- To do: Please keep the pictures out and write out exactly the lines from the first in the data below through the one containing "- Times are", both included.

*** Begin section ***

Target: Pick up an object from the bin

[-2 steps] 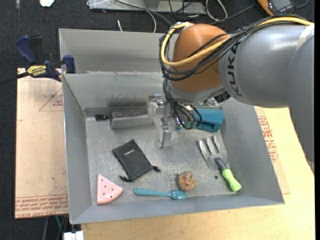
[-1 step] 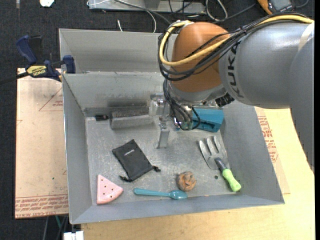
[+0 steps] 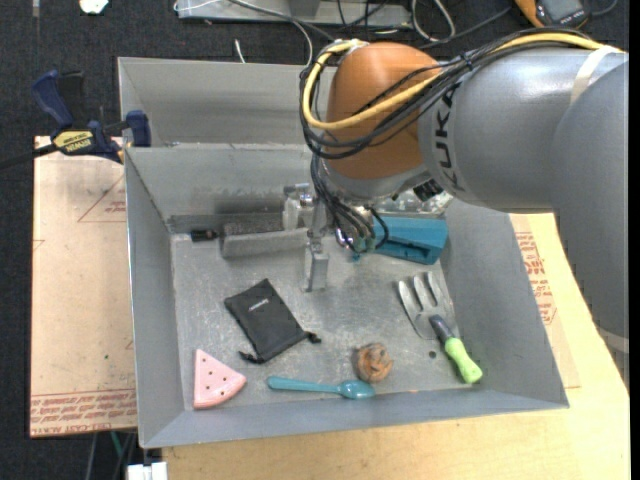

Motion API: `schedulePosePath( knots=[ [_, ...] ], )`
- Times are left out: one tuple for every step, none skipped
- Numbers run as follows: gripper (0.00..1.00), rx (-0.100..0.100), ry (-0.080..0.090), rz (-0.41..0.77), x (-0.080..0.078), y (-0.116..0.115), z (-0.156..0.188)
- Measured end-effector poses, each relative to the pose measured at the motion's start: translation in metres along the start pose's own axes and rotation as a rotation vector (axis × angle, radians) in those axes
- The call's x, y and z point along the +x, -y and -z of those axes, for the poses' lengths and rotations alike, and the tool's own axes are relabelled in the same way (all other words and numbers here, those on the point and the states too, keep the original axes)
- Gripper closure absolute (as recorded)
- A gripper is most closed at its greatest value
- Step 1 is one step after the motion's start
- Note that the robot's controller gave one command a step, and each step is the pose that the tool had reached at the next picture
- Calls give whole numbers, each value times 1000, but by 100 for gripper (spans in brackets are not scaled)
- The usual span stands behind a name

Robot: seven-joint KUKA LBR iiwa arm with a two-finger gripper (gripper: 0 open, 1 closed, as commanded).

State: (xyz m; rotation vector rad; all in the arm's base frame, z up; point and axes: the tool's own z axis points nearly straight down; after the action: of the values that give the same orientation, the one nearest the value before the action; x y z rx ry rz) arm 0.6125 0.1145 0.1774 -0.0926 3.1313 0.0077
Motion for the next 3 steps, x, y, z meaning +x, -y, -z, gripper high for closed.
schedulePosePath(
  knots=[
    [100, -5, 2, -46, 18, -55, -20],
    [0, -5, 2, -46, 18, -54, -20],
    [0, -5, 2, -47, 18, -54, -20]
  ],
)
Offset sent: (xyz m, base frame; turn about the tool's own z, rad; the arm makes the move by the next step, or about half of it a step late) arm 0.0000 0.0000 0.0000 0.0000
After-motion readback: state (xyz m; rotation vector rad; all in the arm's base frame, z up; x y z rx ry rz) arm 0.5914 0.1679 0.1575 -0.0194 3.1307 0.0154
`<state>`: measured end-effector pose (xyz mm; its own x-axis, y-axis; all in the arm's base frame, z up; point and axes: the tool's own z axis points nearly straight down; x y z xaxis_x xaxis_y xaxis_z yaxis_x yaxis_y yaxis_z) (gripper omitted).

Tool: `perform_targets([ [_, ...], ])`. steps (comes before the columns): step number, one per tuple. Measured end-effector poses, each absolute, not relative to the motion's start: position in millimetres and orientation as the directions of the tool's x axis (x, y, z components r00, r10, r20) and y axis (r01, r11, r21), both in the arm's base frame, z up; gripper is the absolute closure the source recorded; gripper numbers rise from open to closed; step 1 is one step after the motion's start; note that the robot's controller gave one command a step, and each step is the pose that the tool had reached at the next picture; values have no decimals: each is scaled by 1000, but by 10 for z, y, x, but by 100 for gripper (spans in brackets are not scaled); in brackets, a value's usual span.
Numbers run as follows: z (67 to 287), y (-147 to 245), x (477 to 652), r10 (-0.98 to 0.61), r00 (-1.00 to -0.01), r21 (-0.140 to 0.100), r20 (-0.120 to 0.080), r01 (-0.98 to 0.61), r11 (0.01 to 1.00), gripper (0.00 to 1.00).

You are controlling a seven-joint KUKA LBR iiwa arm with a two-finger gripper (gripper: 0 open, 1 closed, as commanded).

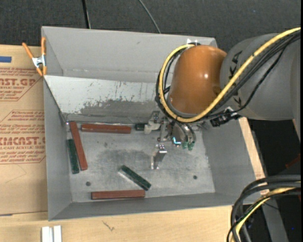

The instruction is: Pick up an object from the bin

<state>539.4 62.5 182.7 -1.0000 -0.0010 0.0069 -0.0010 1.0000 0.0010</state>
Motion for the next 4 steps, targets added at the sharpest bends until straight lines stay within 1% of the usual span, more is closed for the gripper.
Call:
perform_targets([
  [1, 1873, 622, 5411, -1, -1000, 1, -1, -1, 1000, 0],
  [2, 1329, 649, 5194, -6, -1000, 2, -6, -6, 1000, 0],
  [3, 846, 852, 4968, -103, -994, 1, -26, -103, 995, 100],
  [4, 846, 852, 4968, -103, -994, 1, -26, -103, 995, 100],
])
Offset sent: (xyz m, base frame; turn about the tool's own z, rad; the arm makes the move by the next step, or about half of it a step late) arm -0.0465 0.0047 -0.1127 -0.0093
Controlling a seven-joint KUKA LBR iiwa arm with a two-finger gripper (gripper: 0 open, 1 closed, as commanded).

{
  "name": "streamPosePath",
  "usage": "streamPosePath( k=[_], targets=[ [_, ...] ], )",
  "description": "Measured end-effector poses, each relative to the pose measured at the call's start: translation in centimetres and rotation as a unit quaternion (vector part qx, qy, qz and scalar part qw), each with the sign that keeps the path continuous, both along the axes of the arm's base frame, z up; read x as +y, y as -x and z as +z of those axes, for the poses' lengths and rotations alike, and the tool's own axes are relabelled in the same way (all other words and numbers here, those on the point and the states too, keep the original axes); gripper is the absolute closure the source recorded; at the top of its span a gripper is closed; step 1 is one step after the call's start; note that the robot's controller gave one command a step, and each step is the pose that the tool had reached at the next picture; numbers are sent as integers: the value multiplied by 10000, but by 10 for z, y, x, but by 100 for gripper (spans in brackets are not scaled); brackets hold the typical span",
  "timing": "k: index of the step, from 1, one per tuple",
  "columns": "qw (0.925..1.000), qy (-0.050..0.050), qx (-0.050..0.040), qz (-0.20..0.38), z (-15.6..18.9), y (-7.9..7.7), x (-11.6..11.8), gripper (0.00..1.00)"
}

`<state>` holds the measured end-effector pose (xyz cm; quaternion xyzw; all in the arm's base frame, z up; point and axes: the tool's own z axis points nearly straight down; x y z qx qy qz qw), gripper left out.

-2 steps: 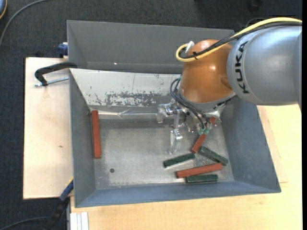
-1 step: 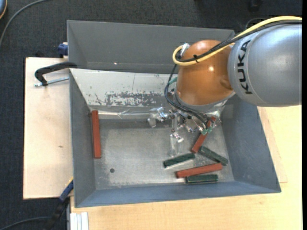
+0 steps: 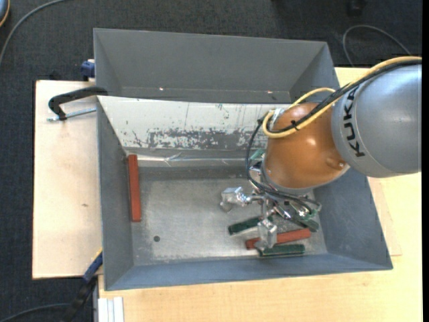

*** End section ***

- Answer to this exercise:
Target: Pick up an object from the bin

[-2 steps] 
[-1 step] 
[+0 steps] 

Motion API: `schedulePosePath( knots=[ [_, ...] ], )`
- Times are left out: one tuple for every step, none skipped

What was requested is fully covered by this answer.